A Tempestade Sem Fim ou A Vingança do Incompreensível

Sentia-se uma negra depressão de espírito, um desânimo desolador, um intenso desespero ao contemplar-se todos aqueles habitantes da pequena cidade de Aswalennes. Andavam pelas ruas como autômatos adormecidos, em profunda inconsciência. Realizavam todos os atos do cotidiano em uma decadente e brutal insensibilidade, eram como zumbis que mecanicamente viviam, sem saber o porquê de suaS existências inúteis. Observando-se com atenção toda aquela gente, era-se invadido por uma “insuportável tristeza”, como diria Poe, e percebia-se de forma contundente a que ponto chegou a degeneração, o embrutecimento dos seres humanos em nossa atual época. Viviam por viver, ou talvez nem por isso...

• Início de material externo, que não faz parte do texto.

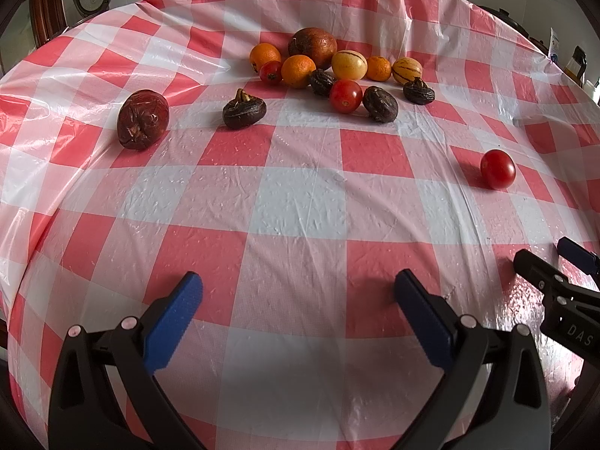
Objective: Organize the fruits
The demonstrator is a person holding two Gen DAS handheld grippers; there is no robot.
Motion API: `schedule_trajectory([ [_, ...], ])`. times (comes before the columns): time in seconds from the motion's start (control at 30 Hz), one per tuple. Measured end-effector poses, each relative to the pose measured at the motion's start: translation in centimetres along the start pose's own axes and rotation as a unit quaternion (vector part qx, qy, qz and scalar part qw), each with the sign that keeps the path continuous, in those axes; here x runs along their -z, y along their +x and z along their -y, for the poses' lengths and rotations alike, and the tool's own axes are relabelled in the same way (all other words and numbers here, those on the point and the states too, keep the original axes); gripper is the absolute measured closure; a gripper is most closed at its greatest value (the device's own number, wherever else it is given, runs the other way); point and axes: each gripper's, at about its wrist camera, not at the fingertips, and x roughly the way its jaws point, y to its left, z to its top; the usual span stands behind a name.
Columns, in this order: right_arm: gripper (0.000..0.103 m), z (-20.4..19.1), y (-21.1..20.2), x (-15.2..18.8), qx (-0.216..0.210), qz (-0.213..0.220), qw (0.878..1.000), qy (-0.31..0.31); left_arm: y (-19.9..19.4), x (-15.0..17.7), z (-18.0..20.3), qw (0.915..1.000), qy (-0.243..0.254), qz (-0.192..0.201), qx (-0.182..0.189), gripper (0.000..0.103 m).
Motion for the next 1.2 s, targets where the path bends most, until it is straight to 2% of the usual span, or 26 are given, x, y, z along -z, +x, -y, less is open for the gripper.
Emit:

Não havia sentimentos naqueles seres, não comportavam ideais, nem uma gota de autêntica espiritualidade. Consistiam em verdadeiros mortos-vivos, comendo, bebendo, dormindo e procriando como animais, ou abaixo destes, sem dúvida, uma vez que a tudo desarmonizavam, desequilibravam, destruíam estupidamente. Seriam aquelas pessoas seres dotados de almas ou algo semelhante? Aqueles entes semi-robóticos pareciam seguir fielmente a um programa pré-estabelecido, programa este que fazia todos pensarem da mesma forma, a terem gestos iguais, a submeterem-se a padrões de moda e a considerarem como desprezível tudo o que fugisse às degradantes regras gerais, em absurdas idiossincrasias. De modo que todos apreciavam as “músicas” mais degeneradas possíveis, destituídas de profundas emoções e de real sensibilidade. Liam tão-somente, se é que liam, os mais imbecilizantes textos, assistam aos programas televisivos mais corrompidos e julgavam todas essas imundas pragas como as melhores criações humanas.

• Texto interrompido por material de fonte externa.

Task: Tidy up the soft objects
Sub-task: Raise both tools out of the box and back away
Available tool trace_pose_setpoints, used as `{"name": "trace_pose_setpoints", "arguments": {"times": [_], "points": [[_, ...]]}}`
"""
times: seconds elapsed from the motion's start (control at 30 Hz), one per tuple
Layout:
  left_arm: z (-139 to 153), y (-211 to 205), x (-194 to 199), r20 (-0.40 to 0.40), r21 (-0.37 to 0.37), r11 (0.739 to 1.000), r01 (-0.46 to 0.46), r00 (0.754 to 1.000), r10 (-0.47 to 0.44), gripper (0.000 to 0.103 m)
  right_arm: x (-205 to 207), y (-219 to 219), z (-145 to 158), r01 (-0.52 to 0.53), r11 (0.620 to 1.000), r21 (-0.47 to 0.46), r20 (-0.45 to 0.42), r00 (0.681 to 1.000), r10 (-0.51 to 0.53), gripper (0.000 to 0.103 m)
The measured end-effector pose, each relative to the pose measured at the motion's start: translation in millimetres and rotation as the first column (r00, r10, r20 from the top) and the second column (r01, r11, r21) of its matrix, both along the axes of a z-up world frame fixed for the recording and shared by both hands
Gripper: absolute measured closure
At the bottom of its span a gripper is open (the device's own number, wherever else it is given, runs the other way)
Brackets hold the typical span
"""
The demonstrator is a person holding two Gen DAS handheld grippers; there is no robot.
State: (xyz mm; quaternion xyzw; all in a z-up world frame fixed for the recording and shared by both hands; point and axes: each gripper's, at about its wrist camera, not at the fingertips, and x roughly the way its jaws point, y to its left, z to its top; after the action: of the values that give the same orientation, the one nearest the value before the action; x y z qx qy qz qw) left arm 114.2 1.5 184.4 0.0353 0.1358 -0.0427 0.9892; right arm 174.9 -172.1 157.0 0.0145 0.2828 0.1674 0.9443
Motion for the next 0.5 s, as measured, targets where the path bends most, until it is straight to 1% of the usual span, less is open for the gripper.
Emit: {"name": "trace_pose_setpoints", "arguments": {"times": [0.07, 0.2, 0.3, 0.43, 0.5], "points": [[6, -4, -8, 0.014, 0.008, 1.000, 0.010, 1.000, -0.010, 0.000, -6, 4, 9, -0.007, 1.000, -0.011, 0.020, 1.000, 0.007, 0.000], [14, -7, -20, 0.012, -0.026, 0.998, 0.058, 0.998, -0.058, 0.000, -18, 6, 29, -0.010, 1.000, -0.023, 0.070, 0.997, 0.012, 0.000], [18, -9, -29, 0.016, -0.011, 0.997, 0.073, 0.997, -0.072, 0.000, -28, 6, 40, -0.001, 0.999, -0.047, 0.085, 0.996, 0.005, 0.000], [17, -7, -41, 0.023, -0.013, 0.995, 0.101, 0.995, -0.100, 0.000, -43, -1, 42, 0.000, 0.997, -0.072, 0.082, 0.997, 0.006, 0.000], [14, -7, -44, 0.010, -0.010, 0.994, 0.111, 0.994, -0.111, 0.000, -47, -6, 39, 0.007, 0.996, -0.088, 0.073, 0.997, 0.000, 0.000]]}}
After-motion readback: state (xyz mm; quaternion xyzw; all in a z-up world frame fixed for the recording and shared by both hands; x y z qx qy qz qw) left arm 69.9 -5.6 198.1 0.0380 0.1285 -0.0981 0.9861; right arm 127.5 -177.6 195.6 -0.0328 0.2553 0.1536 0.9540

Sentia-se intensa repugnância e verdadeira dor contemplar-se aquelas crianças, jovens e adultos, homens e mulheres, brancos e negros a decaírem cada vez mais no lodo da vida sem sentido, na podridão de uma acomodação vergonhosa, em existências desgraçadas e dissimuladas em falsas “alegrias” de consumo e, o que é ainda pior, sendo tais desgraças e dissimulações levadas na estúpida brincadeira, onde tudo não passava de uma festa bestial. Que espetáculo deprimente! E nada podia ser feito, a não ser baixar a cabeça e aguardar o final... E todos brincavam no completo retardamento, enquanto o planeta agonizava aos gritos, enquanto a injustiça e a miséria imperavam soberanas, enquanto os olhos escuros da morte espreitavam por todos os cantos... Mas nada, absolutamente nada era capaz de retirar da lama aqueles seres idiotizados, nada poderia erguer suas faces corrompidas, nada poderia impetrar qualquer sentimento de elevação naqueles corações carcomidos pelos vermes do materialismo. Haviam-se habituados ao horror inconscientemente, tudo era normal.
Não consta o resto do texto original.